The published Tribunal reports which have appeared from 1999 onwards have continued the trends described above, but demonstrate an even more flexible attitude towards the idea of time. While these later reports recognise time as a linear and progressive universal chronology—a view which defines the present as a step removed from the past, where “then” and “now” appear in direct sequential succession—they also acknowledge that the claimants who appear before them have rather different culturally determined understandings of time, which sees past and present as one. In the Whanganui River Report (1999), for instance, the Tribunal hinted at this when it wrote that the claimants had long held a steadfast position, and that “at no stage during this long history have Atihaunui departed from the position taken at the time of the first European settlement” (Waitangi Tribunal 1999). The Tribunal admitted: “We were dealing not with a dry record of past habitations but with evidence that is lived” (Waitangi Tribunal 1999). Here, the past and present are not seen as distanced or separate, but as existing in parallel. Some Tribunal reports have also acknowledged culturally specific values, such as a river as a tupuna awa (or a living ancestor) as in the Whanganui River Report (1999). Here, the Tribunal considered practical and pragmatic remedies to satisfy both claimants and the wider public over access to and use of the Whanganui River, and proposed that Maori have a role in river management (Waitangi Tribunal 1999: xx–xxi). The recognition of Maori cultural and spiritual values was mediated by the need for compromise and to maintain law, order, and peace in the Whanganui community. This claim, the Tribunal concluded, was not just about law, but also about order. “Order requires that Maori must respect the law and property rights of others. … But by the same token, the property rights of Maori must be respected as well.” (Waitangi Tribunal 1999: 340, 341).

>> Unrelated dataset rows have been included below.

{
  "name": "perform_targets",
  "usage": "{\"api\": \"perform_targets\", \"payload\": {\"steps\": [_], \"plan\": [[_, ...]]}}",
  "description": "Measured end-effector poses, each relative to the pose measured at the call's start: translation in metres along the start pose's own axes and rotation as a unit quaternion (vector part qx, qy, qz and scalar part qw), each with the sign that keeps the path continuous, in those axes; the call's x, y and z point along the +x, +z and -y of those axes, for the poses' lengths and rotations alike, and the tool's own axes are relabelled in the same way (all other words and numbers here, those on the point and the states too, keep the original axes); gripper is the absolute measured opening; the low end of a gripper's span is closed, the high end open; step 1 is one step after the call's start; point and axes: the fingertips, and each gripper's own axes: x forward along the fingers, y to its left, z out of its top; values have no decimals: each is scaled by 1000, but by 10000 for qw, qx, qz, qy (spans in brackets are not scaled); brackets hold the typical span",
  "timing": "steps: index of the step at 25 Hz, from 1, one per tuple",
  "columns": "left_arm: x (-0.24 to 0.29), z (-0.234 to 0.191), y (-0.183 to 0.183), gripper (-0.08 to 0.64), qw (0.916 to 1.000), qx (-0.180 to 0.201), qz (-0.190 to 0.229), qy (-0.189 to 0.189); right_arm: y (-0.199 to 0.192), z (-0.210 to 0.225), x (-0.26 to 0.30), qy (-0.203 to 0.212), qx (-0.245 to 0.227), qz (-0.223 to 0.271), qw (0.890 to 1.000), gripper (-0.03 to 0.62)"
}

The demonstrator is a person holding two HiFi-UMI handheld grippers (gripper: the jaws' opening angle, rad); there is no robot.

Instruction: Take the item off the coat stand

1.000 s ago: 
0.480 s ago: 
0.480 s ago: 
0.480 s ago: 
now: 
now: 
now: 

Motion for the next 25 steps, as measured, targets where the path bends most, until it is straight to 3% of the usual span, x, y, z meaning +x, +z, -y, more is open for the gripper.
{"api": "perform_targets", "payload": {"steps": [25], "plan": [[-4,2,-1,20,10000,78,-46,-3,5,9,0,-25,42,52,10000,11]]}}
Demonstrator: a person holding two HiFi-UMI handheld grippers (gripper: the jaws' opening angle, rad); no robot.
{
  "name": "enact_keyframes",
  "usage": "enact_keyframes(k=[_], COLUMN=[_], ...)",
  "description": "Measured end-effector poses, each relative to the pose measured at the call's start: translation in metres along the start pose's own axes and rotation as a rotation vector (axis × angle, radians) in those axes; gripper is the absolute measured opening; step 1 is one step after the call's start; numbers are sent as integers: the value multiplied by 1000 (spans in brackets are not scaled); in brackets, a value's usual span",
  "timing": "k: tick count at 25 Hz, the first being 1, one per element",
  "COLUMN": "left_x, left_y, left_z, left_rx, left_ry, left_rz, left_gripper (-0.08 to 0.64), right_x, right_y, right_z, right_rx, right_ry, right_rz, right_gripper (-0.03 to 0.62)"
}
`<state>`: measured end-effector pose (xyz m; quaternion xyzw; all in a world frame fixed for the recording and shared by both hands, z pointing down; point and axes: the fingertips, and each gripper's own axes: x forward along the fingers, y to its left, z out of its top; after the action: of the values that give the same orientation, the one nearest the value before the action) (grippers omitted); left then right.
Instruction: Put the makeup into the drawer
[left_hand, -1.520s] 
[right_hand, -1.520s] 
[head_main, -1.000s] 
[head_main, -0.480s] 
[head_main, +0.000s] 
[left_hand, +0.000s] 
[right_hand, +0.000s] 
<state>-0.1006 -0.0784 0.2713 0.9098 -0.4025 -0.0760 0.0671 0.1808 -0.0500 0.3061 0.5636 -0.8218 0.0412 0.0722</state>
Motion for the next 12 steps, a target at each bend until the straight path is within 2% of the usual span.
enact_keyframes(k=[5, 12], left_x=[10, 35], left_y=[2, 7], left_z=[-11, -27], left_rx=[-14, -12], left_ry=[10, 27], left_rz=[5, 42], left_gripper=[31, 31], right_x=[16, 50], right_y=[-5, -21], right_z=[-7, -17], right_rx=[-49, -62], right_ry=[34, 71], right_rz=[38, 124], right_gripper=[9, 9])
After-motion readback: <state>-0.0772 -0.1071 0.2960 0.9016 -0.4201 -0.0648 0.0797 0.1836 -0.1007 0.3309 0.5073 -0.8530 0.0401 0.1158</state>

While the Tribunal’s emphasis on compressing past and present into a singular past may be problematical in historical terms, it is in keeping with its quasi-judicial role as adjudicator. According to its statutory obligations, the Tribunal must find evidence of ongoing prejudice if it is to find in favour of the claimants: it must deny that other events would have or could have intervened. In this way, the Tribunal can and does behave as if other historical experiences over a very long period of time can be simply neglected or swept aside. In Rekohu Report (2001), the Tribunal was unequivocal about the continuity between past and present in its concluding remarks on this claim: “The Treaty was breached, the breach was serious, the impact continues, and compensation should be provided to assist Moriori rehabilitation” (Waitangi Tribunal 2001: 171). The Tauranga tribunal also noted the “continuing struggle” which had characterised “the protest by Tauranga Maori over the raupatu” from 1886 through to 2003 (Waitangi Tribunal 2003: 367). The Mohaka tribunal observed the connection between past and present. “We have been asked by the various claimants”, it noted, “to find that, by one means or another, the Crown acquired or facilitated the acquisition by Europeans of an excessive area of Maori land in our inquiry district. As a result, the claimants argued that they and their forebears suffered poverty, social dislocation, and ill health” (Waitangi Tribunal 2004: 677). Even more recently, the Kaipara Report (Waitangi Tribunal 2006) depicted the Treaty relationship in future-oriented terms which collapsed past and present.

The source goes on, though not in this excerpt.